Credits. The idea of this article came from an English CD « Rockin’ ’50s Cats »; the infos on « cat music » were taken from the Bear Family CD « Lew Williams ».

Lfable 595 dinkinsabel scans from Youtube or ebay. Lyrics of the songs from www.blackcatrockabilly.nl

Words to several « cat » songs

CAT TALK

(Williams)

LEW WILLIAMS (Imperial 5394, 1956)

One – two – three – four

Used to stand on the corner in a big zoot suit

Whistle at the gals, that’s how you do it

Well it’s different now, just ain’t the same now

They holler, man, check that fine brown frame

It’s cat talk (cat talk), yeah cat talk (cat talk)

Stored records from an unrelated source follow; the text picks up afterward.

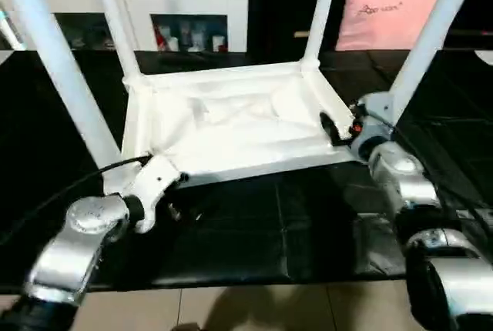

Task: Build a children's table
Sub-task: Rotate table base

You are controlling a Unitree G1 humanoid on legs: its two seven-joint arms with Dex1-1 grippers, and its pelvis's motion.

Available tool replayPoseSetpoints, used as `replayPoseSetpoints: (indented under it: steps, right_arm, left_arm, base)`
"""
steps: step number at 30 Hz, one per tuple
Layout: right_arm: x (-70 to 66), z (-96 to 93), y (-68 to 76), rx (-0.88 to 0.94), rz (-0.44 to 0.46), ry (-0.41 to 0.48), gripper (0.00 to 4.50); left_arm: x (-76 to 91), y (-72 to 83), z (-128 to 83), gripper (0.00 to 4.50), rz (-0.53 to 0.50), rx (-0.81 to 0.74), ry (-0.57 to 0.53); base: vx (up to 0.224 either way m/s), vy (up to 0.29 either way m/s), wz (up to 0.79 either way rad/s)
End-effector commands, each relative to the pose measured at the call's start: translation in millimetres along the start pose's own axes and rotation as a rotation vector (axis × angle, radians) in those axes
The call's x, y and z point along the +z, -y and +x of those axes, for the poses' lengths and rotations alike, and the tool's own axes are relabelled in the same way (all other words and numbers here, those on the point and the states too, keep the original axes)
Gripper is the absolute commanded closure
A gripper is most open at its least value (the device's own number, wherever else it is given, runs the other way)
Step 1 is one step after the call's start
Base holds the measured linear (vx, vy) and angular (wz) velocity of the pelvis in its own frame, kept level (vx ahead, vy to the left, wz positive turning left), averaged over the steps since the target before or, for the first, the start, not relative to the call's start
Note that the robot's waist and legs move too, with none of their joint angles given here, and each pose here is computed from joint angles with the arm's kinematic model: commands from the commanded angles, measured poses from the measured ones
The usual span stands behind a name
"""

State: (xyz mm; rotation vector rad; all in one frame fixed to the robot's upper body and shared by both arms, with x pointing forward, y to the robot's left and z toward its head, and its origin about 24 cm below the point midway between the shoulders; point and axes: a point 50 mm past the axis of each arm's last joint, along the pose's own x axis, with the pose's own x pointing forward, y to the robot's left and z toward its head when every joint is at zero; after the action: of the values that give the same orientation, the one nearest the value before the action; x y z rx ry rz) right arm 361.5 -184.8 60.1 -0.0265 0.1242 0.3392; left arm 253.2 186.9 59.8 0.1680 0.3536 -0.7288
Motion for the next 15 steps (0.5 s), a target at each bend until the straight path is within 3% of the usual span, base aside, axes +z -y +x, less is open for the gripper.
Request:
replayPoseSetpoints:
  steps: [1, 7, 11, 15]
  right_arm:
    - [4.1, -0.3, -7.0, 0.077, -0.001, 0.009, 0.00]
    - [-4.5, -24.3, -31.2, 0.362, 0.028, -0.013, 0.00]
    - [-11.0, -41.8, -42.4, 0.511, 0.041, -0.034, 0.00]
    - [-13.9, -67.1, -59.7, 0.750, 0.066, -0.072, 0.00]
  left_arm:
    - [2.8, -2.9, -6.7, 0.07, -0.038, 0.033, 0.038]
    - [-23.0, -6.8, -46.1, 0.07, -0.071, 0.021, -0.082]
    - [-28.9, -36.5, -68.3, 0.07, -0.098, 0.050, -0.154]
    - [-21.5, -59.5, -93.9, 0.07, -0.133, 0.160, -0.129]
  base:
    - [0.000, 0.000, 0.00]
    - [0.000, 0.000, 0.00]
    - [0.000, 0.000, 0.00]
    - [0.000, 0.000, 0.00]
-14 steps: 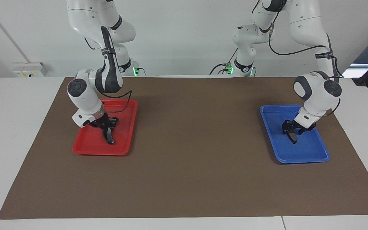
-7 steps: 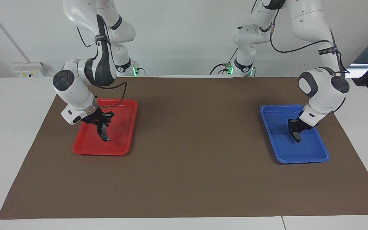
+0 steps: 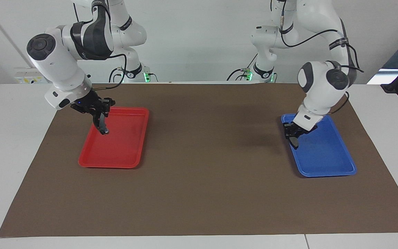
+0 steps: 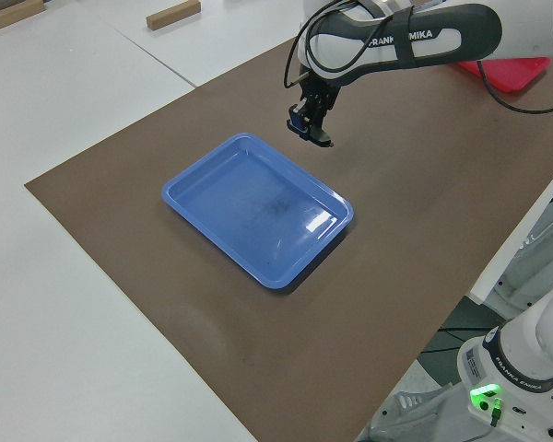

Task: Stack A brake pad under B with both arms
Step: 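Lift both brake pads out of the trays with both grippers, then place the small pad at the table center with the left gripper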

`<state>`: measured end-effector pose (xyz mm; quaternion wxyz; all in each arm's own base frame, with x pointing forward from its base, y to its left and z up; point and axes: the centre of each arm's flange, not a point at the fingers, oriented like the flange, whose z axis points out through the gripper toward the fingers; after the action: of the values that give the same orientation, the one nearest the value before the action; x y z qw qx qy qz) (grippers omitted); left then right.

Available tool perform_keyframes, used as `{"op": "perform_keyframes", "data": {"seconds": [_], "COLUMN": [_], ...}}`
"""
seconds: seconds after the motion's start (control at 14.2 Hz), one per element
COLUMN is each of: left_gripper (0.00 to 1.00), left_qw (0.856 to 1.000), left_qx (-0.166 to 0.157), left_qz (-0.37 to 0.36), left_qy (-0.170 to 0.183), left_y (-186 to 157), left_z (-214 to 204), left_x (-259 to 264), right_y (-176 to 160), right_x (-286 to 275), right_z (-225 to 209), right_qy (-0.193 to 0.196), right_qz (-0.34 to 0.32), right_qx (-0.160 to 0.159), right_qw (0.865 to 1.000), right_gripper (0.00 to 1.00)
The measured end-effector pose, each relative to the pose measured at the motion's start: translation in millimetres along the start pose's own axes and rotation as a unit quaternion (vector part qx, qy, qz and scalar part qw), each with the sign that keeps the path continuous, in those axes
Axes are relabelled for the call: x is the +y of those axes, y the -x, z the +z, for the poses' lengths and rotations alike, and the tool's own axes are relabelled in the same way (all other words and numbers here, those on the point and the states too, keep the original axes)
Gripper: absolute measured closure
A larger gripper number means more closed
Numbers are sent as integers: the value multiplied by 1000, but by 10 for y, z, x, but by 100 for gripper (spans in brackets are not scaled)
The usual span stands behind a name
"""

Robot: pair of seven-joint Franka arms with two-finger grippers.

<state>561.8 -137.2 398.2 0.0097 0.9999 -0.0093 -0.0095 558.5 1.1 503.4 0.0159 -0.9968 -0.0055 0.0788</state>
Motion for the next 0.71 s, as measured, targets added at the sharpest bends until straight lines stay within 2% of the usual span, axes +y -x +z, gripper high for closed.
{"op": "perform_keyframes", "data": {"seconds": [0.21, 0.35, 0.49, 0.71], "left_gripper": [60, 60, 60, 60], "left_qw": [1000, 999, 999, 999], "left_qx": [16, 27, 39, 43], "left_qz": [-23, -22, -25, -29], "left_qy": [4, 8, 14, 12], "left_y": [252, 397, 445, 338], "left_z": [138, 310, 478, 681], "left_x": [1059, 1552, 1887, 2185], "right_y": [-17, -15, -16, -16], "right_x": [-20, -13, -9, -9], "right_z": [86, 100, 100, 104], "right_qy": [1, 0, 0, 0], "right_qz": [-2, -1, -1, -1], "right_qx": [-4, -5, -5, -5], "right_qw": [1000, 1000, 1000, 1000], "right_gripper": [58, 58, 58, 58]}}
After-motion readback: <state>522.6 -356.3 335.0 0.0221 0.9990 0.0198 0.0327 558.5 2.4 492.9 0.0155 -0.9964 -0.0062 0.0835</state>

Well it’s movin’ around a-goin’ from town to town

Now music sends ’em, it’s real groovy

Their lovin’ pit is the drive-in movie

I go fast music, I can’t stand it slow

Hep and holler, well go cat go!

It’s cat talk (cat talk), yeah cat talk (cat talk)

Well I’m a-tellin’ you dad, it’s the best we’ve ever had

They got a-eyes for this, they got a-ears for that

They’re a-hep on this and they really dig that

Crazy man crazy, when a cat sings a song

He’s out of this world, man, he’s real gone

It’s cat talk (cat talk), yeah cat talk (cat talk)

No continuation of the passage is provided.